Researchers working for Apple and from Cornell University quietly pushed an open-source multimodal LLM in October, a research release called "Ferret" that can use regions of images for queries.
A ferret in the wild [Pixabay/Michael Sehlmeyer]
The introduction in October to Github largely flew under the radar, with no announcement or fanfare for its introduction. The code for Ferret was released alongside Ferret-Bench on October 30, with checkpoint releases introduced on December 14.
While it didn't receive much attention at first, the release became more of a big deal to AI researchers on Saturday, reports VentureBeat. Bart De Witte, operator of an AI-in-medicine non-profit, posted to X about the "missed" release, calling it a "testament to Apple's commitment to impactful AI research."
Ferret's release to open-source is being performed under a non-commercial license, so it cannot be commercialized in its current state. However, there's always a possibility for it to become used in a future Apple product or service in some way.
A tweet from October by Apple AI/ML research scientist Zhe Gan explains Ferret's use as being a system that can "refer and ground anything anywhere at any granularity" in an image. It can also do so by using any shape of region within an image.
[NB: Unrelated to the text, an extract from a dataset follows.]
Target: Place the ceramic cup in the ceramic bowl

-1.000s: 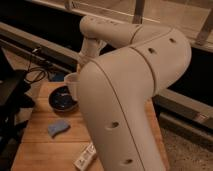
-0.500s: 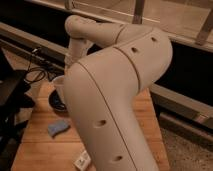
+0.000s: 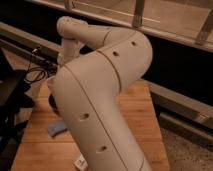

In simpler terms, the model can examine a region drawn on an image, determine the elements within it that are of use to a user in a query, identify it, and draw a bounding box around the detected element. It can then use that identified element as part of a query, which it can then respond to in a typical fashion.
For example, highlighting an image of an animal in an image and asking the LLM what the animal is, it could determine the creature's species and that the user is referring to an individual animal from a group. It could then use the context of other items detected in the image to offer up further responses.
Introducing Ferret, a new MLLM that can refer and ground anything anywhere at any granularity.
-- Zhe Gan (@zhegan4) October 12, 2023
https://t.co/gED9Vu0I4y
1 Ferret enables referring of an image region at any shape
2 It often shows better precise understanding of small image regions than GPT-4V (sec 5.6) pic.twitter.com/yVzgVYJmHc
The release is important to researchers, as it shows Apple is keen to be more open with its AI work, rather than its usual secretive stance.
There's also the problem of infrastructure for Apple, as while it is working to increase the number of AI servers it owns, it may not have the scale available at the moment to work toe-to-toe with ChatGPT, for example. Though Apple could work with other firms to scale its capabilities, the other route is to do what it has just done, namely release an open-source model.
In one interesting element from the Github release, Reddit's r/Apple spotted that Ferret is "trained on 8 A100 GPUs with 80GB memory." Given Apple's history with Nvidia GPU support, this was seen to be a rare acknowledgment of the GPU producer.